引き続き小型成長株の動きに要注目

2019/10/31

今日はハロウィンの日。いよいよ10月も終わりである。昨年いろいろと話題になった渋谷の街はいろいろと対策を取っているとのことで今年はあのような騒ぎにはならないと思うが、楽しく過ごしたいものだ。今日の未明に飛び込んできた首里城の火事のニュースにはとても心を痛めている。さて遅くなったが、9月のポートフォリオの状況ならびに10月の近況について記したい。

9月のマーケットは日米市場ともに上昇する展開となった。

米国市場は反発。8月の雇用統計は+13万人と予想の+16万人に対して下回ったものの、小売売上高や中古住宅販売件数などのマクロ経済指標は想定以上。FRBは0.25%の利下げを決定し政策金利を1.75~2.00%に変更したため、長期金利は1.77%のレベルまで上昇してドルが買われる。米中貿易協議が10月初めにワシントンで開催されると決定したため買い優勢に。ただし月末には7月に付けたNYダウの過去最高値27359ドルを目前にして、警戒感から利益確定売りが増える。9月のNYダウは26916ドルと前月より513ドル上昇し月間騰落率は+1.9%。ナスダックは7999となり36ポイント上昇の+0.5%となった。
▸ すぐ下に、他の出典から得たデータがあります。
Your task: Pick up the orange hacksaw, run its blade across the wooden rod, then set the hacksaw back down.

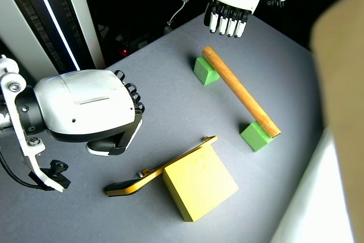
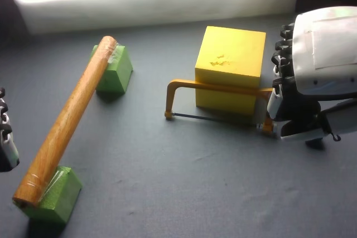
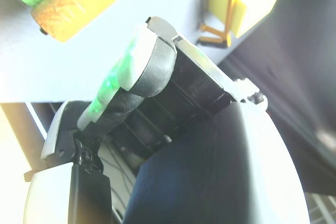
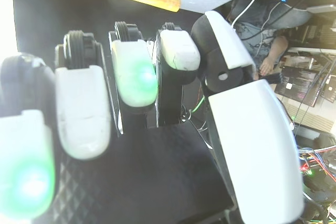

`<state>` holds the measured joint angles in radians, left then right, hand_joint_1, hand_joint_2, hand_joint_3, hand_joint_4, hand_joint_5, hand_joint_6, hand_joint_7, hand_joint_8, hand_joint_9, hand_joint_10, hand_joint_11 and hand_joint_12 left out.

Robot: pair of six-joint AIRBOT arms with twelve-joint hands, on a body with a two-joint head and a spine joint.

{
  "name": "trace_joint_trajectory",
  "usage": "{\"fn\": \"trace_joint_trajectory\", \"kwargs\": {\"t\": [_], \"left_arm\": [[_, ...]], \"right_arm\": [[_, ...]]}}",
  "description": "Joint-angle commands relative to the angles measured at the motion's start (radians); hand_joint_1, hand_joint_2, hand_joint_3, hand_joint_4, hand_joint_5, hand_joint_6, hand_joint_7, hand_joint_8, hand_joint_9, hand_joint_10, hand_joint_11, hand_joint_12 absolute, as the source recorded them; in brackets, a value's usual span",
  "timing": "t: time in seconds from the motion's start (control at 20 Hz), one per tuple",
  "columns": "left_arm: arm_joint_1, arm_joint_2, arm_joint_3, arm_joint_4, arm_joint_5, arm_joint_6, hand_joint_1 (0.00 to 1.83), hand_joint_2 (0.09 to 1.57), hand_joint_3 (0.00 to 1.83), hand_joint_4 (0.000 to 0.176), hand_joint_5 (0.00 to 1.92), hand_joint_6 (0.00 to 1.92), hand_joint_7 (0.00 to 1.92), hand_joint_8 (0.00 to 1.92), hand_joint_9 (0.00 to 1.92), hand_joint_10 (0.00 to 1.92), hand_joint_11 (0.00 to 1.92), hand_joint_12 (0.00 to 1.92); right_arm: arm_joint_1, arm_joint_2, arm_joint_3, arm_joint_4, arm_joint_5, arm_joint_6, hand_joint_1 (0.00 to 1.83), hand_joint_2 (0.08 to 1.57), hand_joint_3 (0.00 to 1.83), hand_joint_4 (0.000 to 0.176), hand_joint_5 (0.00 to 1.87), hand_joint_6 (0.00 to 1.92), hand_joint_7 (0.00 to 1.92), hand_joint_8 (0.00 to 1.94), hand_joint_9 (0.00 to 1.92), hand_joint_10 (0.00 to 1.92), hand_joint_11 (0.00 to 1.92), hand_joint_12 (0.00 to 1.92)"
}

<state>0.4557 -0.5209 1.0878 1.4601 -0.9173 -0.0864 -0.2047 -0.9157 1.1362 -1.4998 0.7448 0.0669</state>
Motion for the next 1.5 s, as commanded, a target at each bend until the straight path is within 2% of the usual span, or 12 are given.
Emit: {"fn": "trace_joint_trajectory", "kwargs": {"t": [0.0,0.05,0.4,0.55,0.7,0.8,0.9,1.0,1.25,1.3,1.35,1.45], "left_arm": [[-0.014,0.007,0.005,-0.065,-0.025,0.004,0.01,1.07,0.11,0.0,0.04,0.05,0.04,0.05,0.04,0.05,0.0,0.3],[-0.015,0.007,0.006,-0.065,-0.025,0.004,0.0,1.13,0.01,0.0,0.04,0.01,0.05,0.0,0.05,0.01,0.0,0.24],[-0.015,0.008,0.018,-0.087,-0.038,0.013,0.03,1.13,0.0,0.0,0.05,0.0,0.05,0.0,0.06,0.0,0.0,0.24],[-0.013,0.009,0.041,-0.108,-0.04,0.019,0.04,1.13,0.0,0.0,0.05,0.0,0.06,0.0,0.06,0.0,0.0,0.26],[-0.011,0.014,0.041,-0.108,-0.06,0.043,0.05,1.12,0.0,0.0,0.07,0.0,0.07,0.0,0.08,0.0,0.0,0.3],[-0.012,0.014,0.039,-0.109,-0.092,0.062,0.07,1.13,0.0,0.0,0.07,0.0,0.08,0.0,0.08,0.0,0.0,0.26],[-0.002,0.013,0.04,-0.169,-0.151,0.152,0.08,1.13,0.0,0.0,0.07,0.0,0.07,0.0,0.08,0.0,0.0,0.26],[0.009,0.015,0.046,-0.165,-0.197,0.166,0.03,1.14,0.0,0.0,0.04,0.0,0.04,0.0,0.06,0.0,0.0,0.21],[0.048,0.015,0.078,-0.164,-0.22,0.169,0.08,1.13,0.0,0.0,0.06,0.0,0.07,0.0,0.07,0.0,0.0,0.26],[0.07,0.015,0.085,-0.164,-0.232,0.169,0.09,1.13,0.0,0.0,0.07,0.0,0.08,0.0,0.08,0.0,0.0,0.29],[0.132,0.015,0.089,-0.161,-0.261,0.173,0.09,1.13,0.0,0.0,0.07,0.0,0.07,0.0,0.08,0.0,0.0,0.3],[0.17,0.015,0.09,-0.161,-0.261,0.173,0.09,1.14,0.0,0.0,0.06,0.0,0.07,0.0,0.07,0.0,0.0,0.27]], "right_arm": [[0.005,0.007,-0.002,0.07,0.032,0.002,0.06,0.94,0.15,0.0,0.0,0.0,0.0,0.0,0.01,0.01,0.0,0.17],[0.005,0.007,-0.002,0.07,0.032,0.002,0.06,1.01,0.02,0.0,0.0,0.0,0.0,0.0,0.02,0.0,0.0,0.19],[-0.013,0.024,-0.003,0.12,0.028,0.009,0.09,1.0,0.0,0.0,0.0,0.0,0.0,0.0,0.01,0.0,0.0,0.19],[-0.054,0.071,-0.004,0.238,0.035,-0.014,0.16,0.98,0.0,0.0,0.0,0.0,0.02,0.0,0.04,0.01,0.0,0.25],[-0.078,0.132,-0.011,0.272,0.038,-0.017,0.16,0.99,0.0,0.0,0.01,0.0,0.03,0.0,0.05,0.0,0.0,0.29],[-0.143,0.179,-0.019,0.382,0.043,-0.014,0.26,1.0,0.0,0.0,0.01,0.0,0.05,0.0,0.06,0.01,0.0,0.34],[-0.239,0.214,-0.026,0.555,0.069,-0.08,0.34,1.02,0.01,0.0,0.01,0.0,0.04,0.0,0.06,0.0,0.0,0.35],[-0.307,0.245,-0.03,0.657,0.068,-0.074,0.51,1.05,0.01,0.0,0.01,0.0,0.02,0.0,0.05,0.0,0.0,0.34],[-0.44,0.257,-0.018,0.878,0.043,0.129,0.8,1.09,0.01,0.0,0.04,0.01,0.03,0.0,0.05,0.0,0.0,0.31],[-0.472,0.25,-0.018,0.921,0.043,0.171,0.82,1.11,0.01,0.0,0.03,0.0,0.01,0.0,0.04,0.0,0.0,0.27],[-0.539,0.215,-0.008,1.018,0.052,0.283,0.89,1.13,0.01,0.0,0.03,0.0,0.0,0.0,0.04,0.0,0.0,0.28],[-0.557,0.184,0.011,1.023,0.037,0.369,0.92,1.12,0.0,0.0,0.04,0.0,0.01,0.0,0.06,0.01,0.0,0.35]]}}
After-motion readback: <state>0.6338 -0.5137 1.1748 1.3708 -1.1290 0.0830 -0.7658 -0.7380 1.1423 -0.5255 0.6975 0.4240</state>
東京市場も反発。米国高や予想を上回る米景気指標を受けて日経平均は21000円台を回復し、一時は5か月ぶりの22000円台乗せ。米中貿易協議の再開による貿易摩擦懸念後退でヘッジファンドによる先物買いが活発。米国の利下げを好感したものの、日銀のさらなるマイナス金利深掘り政策には懸念が広がる。大型株の買い戻しが目立ったものの、小型株にも徐々に資金が集まる。為替は先月末の106.45円から今月末は108.05円へ。売買代金は2.3兆円程度とやや商い膨らむ。9月の日経平均は21755円で取引を終え、8月末の20704円から1051円上昇し月間騰落率は+5.1%、Topixは+5.0%となった。一方、小型株市場はジャスダック平均が+2.6%、マザーズ指数は+4.1%となった。

太田忠投資評価研究所のインターネットによる個人投資家向け「投資実践コース」 における9月のパフォーマンスは+3.2%となり、年初来+3.3%、累計では+141.3%(8月末+133.9%)と前進。9月末時点のポートフォリオの株式比率は70%で25銘柄を保有(8月末は68%で24銘柄を保有)。株式部分の含み益は+17.8%(8月末は+12.9%)。ただし、70%のうち現物株のウェートは36%、日経レバレッジETFの保有比率20%の実質ロング比率は40%でロングは合計76%。これに対し日経ダブルインバースETFの保有比率10%の実質ロング比率は-20%、純金ETF5%は株式とは逆の動きをするため、これらのロング比率は-25%。トータルでは51%のロングポジションである。

8月の日米市場はFRBによる0.25%の利下げで材料出尽くし感が広がったことに加えて、不意打ちのように表明された中国への第4弾の追加関税により景気先行き懸念が再燃したため急落したが、9月は一転して大きく反発した。FRBが連続利下げをおこなったことで、金融市場に安心感が広がったのが大きい。また米中貿易協議がポジティブな方向に再び進み始めたことも追い風となった。本レポートで度々指摘してきた日米株価格差は9月末において5161ポイントとなり、8月が5500ポイントを挟んだレベルで推移していたのと比較すると改善が見られた。

10月に入り2Qの決算発表が始まった。米国企業の堅調さが確認されるかどうか、そして日本企業の製造業において多くの下方修正が予想されるが底入れのサインと捉えられるかどうか、この2点が重要であるが、現時点では合格点と言えよう。先月のレポートにおいて「当面の動向として重要なのが小型株の動きである」と述べたが、個別銘柄を見ると、じわりじわりと資金が流れていることを感じる。とりわけグロース系銘柄の動向を今後の強気スタンス転換へのバロメーターとしてウオッチしていきたい。